[Given entries Boundary: Start]
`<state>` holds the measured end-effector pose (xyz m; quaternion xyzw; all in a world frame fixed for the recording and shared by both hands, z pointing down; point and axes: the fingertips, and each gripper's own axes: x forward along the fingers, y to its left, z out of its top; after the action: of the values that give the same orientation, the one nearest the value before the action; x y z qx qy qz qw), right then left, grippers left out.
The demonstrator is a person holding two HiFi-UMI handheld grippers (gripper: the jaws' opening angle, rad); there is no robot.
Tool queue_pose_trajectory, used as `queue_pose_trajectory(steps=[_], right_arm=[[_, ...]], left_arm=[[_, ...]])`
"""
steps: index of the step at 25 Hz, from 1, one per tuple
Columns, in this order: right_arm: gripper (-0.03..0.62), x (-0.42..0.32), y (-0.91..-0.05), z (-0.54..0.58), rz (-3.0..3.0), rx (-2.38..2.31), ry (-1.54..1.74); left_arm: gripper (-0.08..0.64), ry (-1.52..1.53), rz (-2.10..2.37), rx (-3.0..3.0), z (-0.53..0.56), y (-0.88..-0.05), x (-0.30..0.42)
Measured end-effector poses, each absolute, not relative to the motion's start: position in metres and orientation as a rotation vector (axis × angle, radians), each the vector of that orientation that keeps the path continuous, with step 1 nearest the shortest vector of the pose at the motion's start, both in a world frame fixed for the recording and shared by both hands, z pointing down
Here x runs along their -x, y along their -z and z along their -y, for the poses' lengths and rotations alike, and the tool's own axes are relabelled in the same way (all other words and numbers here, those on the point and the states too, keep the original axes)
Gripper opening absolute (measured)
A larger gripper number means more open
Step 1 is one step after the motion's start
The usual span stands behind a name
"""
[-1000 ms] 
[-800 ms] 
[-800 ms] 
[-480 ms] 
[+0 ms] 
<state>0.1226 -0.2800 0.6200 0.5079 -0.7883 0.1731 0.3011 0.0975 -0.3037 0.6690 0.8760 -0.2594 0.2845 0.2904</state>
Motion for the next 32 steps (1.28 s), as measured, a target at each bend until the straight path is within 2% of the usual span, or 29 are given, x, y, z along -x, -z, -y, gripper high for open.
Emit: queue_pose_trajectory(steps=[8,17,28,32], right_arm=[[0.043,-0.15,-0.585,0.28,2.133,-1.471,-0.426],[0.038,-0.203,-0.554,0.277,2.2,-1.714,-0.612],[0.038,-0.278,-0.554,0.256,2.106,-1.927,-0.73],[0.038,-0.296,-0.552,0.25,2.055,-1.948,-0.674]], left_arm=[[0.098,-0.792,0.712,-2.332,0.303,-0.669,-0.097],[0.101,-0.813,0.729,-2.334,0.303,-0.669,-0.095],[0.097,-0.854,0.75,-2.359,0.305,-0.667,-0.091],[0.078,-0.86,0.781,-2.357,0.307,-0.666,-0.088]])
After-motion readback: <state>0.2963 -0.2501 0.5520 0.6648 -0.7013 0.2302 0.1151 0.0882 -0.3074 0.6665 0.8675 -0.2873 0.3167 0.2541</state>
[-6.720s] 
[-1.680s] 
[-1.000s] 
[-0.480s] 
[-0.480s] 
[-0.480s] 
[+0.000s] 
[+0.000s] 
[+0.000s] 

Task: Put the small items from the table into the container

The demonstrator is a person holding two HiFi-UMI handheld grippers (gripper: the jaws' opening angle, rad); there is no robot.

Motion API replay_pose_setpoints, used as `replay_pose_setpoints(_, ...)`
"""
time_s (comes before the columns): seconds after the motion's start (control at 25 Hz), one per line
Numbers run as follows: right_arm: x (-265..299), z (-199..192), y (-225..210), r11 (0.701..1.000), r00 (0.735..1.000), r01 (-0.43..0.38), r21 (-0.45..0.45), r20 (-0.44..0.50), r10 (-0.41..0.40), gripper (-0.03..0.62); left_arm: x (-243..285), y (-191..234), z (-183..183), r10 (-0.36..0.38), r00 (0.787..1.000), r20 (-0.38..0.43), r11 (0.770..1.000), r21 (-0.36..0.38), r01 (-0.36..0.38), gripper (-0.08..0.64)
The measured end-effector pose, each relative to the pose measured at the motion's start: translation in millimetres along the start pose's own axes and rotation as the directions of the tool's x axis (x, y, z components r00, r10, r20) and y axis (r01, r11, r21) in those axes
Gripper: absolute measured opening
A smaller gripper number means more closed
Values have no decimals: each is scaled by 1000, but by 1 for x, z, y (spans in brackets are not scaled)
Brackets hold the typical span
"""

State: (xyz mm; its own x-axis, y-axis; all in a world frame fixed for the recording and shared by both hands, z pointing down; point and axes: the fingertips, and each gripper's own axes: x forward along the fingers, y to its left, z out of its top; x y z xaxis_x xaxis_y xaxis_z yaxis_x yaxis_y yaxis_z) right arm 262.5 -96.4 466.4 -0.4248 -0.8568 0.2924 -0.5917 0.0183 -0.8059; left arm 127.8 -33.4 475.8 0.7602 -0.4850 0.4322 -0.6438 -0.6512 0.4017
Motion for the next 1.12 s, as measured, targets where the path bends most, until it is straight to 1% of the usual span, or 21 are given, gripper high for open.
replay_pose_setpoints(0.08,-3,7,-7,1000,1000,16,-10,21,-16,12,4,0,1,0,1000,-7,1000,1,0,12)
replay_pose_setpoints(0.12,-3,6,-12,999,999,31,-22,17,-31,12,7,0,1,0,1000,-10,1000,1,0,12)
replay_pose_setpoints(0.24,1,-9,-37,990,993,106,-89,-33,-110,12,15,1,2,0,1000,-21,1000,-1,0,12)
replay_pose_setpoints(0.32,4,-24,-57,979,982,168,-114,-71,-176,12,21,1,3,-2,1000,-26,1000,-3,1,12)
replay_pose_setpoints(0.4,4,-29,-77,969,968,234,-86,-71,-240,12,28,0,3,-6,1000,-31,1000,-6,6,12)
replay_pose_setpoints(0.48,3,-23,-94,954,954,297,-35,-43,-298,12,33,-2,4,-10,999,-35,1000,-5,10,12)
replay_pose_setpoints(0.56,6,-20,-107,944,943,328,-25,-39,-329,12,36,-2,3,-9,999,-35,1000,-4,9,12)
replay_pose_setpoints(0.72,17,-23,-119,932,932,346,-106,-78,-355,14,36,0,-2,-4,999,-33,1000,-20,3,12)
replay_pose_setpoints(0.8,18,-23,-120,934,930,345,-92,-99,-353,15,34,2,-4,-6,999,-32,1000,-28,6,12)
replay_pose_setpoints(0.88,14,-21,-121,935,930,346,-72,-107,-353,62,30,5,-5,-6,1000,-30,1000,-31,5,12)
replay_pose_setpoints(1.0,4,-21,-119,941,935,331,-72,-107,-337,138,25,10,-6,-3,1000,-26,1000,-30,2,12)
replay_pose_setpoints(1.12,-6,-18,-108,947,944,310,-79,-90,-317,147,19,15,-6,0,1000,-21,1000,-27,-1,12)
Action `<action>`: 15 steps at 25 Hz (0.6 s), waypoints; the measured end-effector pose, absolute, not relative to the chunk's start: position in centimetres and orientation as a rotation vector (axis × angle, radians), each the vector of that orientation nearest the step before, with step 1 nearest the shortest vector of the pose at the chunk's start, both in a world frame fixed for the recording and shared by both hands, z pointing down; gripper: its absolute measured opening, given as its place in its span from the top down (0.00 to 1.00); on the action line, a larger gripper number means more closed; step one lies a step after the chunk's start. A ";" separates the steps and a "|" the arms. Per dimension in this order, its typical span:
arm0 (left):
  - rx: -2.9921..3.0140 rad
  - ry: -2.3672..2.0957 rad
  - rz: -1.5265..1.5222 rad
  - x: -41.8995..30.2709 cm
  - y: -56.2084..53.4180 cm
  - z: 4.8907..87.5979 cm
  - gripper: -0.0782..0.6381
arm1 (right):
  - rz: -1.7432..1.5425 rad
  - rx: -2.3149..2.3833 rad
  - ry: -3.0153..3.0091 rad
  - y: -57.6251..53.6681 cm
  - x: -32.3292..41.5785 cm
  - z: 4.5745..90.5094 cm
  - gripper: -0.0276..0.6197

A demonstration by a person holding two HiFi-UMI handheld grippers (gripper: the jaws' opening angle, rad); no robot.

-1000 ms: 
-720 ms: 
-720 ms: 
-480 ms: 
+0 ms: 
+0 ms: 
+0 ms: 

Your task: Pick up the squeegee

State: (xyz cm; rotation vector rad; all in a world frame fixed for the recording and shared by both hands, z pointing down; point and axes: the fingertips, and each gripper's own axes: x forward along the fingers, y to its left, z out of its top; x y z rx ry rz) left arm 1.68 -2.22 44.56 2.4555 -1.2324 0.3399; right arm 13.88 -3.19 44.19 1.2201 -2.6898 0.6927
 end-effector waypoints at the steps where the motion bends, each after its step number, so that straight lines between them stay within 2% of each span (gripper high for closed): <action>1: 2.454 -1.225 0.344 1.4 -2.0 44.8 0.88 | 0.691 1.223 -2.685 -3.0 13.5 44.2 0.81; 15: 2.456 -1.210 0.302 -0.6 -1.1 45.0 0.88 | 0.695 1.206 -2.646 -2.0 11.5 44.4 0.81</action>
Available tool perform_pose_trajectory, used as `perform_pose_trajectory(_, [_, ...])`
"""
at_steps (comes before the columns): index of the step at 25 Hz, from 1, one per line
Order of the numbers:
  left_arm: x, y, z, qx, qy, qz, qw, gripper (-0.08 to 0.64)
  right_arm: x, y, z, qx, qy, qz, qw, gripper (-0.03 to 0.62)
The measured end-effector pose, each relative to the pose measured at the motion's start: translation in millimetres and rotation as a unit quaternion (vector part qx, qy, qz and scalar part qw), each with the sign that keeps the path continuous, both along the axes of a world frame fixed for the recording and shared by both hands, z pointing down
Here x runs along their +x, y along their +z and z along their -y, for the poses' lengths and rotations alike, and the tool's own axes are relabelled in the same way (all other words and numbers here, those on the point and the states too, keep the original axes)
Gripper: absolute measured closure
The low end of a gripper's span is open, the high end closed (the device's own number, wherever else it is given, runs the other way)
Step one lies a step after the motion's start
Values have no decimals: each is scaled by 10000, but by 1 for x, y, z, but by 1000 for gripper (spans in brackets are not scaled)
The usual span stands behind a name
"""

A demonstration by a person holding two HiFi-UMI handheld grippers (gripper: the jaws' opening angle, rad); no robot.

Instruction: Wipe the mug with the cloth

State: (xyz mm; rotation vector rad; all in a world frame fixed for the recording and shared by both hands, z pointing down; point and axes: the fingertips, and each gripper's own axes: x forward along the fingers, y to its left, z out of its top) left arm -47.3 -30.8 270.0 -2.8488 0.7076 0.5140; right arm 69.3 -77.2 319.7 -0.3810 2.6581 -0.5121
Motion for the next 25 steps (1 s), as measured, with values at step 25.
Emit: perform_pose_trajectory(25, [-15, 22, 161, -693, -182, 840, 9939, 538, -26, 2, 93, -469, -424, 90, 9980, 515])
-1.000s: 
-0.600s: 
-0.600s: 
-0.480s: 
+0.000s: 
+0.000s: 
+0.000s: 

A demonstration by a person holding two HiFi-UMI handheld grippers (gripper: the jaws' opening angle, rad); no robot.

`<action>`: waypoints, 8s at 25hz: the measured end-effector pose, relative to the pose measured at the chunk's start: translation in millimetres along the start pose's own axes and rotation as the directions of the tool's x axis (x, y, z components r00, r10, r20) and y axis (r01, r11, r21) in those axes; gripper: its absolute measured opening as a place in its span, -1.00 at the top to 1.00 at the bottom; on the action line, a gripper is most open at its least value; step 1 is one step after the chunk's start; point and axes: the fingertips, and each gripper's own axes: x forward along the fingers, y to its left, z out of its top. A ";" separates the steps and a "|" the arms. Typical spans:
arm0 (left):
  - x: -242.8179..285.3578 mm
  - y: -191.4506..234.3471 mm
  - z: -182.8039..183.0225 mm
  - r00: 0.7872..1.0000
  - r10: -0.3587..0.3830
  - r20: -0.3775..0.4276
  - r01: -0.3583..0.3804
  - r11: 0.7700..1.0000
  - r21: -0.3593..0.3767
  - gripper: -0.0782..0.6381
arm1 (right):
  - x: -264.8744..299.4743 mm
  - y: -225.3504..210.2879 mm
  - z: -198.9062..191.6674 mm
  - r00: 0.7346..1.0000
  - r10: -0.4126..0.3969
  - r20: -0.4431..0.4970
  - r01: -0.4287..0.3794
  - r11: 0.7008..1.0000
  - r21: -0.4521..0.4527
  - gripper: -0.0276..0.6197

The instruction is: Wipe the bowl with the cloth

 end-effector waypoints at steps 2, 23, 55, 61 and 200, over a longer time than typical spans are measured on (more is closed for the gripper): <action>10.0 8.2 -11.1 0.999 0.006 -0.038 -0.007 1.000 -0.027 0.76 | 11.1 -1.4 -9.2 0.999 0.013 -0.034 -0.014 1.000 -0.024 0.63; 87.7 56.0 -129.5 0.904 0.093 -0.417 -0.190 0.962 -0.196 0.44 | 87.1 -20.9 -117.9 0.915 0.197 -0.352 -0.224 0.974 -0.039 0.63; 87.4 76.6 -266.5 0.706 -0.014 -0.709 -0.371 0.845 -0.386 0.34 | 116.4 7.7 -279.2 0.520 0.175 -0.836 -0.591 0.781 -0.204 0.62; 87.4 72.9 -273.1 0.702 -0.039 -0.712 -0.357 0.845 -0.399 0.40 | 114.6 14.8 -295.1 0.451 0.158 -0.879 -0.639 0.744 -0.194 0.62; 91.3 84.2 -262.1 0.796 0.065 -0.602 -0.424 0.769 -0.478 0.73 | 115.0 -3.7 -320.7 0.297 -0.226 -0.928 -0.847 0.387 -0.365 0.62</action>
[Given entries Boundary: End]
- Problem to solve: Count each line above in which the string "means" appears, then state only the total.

- Result: 3